(Stored data)
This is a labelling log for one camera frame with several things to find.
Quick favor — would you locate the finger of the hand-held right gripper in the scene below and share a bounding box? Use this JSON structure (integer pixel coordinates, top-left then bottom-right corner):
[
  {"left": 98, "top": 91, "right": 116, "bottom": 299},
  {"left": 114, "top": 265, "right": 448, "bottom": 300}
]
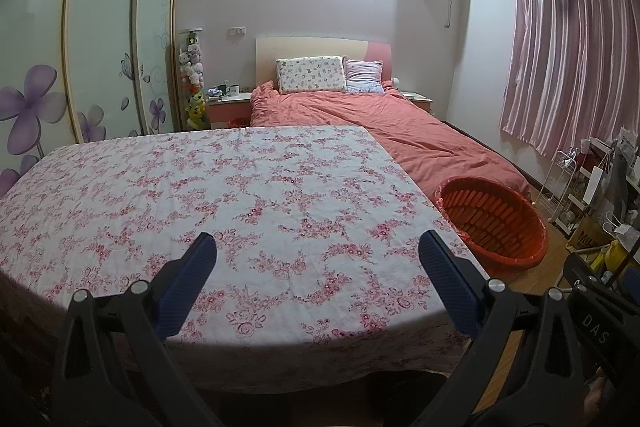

> _ASSIGNED TASK_
Would you set down the entries exactly as given, minus their pictures?

> _COMPLETED TASK_
This is a labelling log for one camera frame with several things to find.
Quick favor — would you locate the finger of the hand-held right gripper in the scene below and share a bounding box? Use this JSON structure (integer pixel coordinates, top-left then bottom-right corner):
[
  {"left": 98, "top": 91, "right": 116, "bottom": 299},
  {"left": 114, "top": 265, "right": 448, "bottom": 300}
]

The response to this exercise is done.